SOURCE DATA:

______________________________

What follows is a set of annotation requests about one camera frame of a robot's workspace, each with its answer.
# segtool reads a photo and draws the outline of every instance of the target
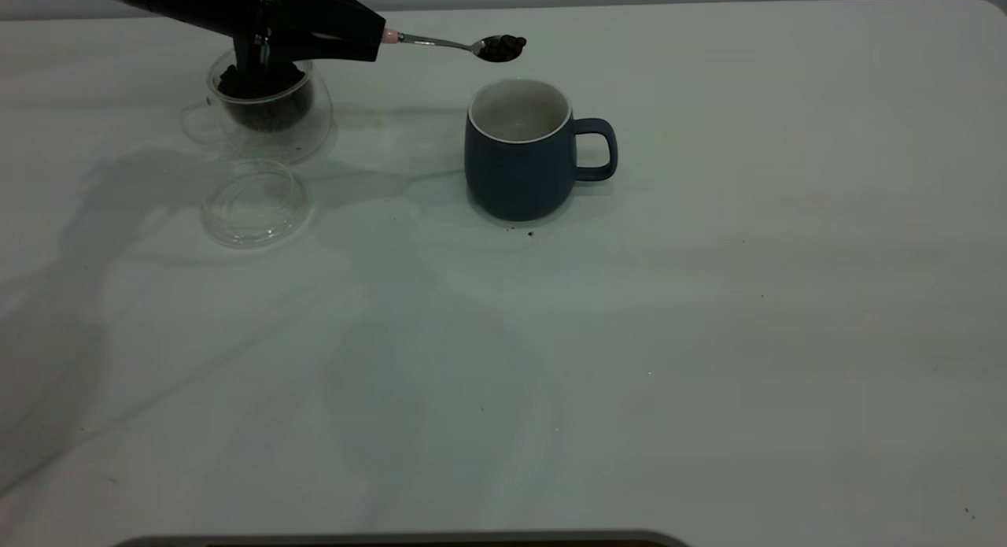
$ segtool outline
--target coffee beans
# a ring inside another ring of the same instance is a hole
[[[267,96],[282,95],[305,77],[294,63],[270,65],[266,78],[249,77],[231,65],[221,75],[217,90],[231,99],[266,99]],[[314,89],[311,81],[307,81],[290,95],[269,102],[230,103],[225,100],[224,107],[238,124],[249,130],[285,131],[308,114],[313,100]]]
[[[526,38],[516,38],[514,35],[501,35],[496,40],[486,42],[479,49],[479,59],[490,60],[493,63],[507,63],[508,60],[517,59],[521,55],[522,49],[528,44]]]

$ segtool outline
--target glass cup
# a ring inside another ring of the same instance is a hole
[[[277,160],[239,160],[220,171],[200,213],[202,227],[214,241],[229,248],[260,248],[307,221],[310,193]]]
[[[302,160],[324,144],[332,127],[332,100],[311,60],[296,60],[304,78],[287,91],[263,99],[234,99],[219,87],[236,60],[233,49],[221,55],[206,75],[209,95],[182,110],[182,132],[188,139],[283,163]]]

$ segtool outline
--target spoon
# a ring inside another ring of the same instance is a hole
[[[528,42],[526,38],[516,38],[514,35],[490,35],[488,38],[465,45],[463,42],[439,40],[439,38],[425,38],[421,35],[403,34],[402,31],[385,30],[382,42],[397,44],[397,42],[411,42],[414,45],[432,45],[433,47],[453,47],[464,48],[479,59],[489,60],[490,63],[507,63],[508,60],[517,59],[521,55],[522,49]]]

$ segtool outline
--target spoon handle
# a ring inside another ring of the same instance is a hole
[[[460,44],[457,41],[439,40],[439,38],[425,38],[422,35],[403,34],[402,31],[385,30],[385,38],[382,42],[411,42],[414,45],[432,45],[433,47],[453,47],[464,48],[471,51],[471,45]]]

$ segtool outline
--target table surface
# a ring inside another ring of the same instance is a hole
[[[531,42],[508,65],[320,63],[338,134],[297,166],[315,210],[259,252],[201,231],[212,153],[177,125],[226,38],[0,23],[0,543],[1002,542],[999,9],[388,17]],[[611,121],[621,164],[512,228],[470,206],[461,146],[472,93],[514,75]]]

______________________________

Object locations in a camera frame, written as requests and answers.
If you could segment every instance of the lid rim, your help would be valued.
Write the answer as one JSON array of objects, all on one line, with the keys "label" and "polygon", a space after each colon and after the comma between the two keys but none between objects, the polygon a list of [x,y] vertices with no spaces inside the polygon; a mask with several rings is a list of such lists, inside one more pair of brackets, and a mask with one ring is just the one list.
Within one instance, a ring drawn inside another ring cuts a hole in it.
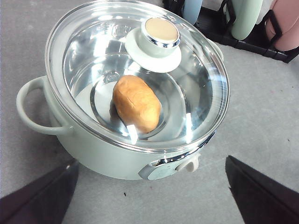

______________________________

WORK ORDER:
The required answer is each line of the data in which the word "every" appears.

WORKED SOLUTION:
# segtool reads a photo and draws the outline of every instance of the target
If you could segment every instance of the lid rim, your help would be valued.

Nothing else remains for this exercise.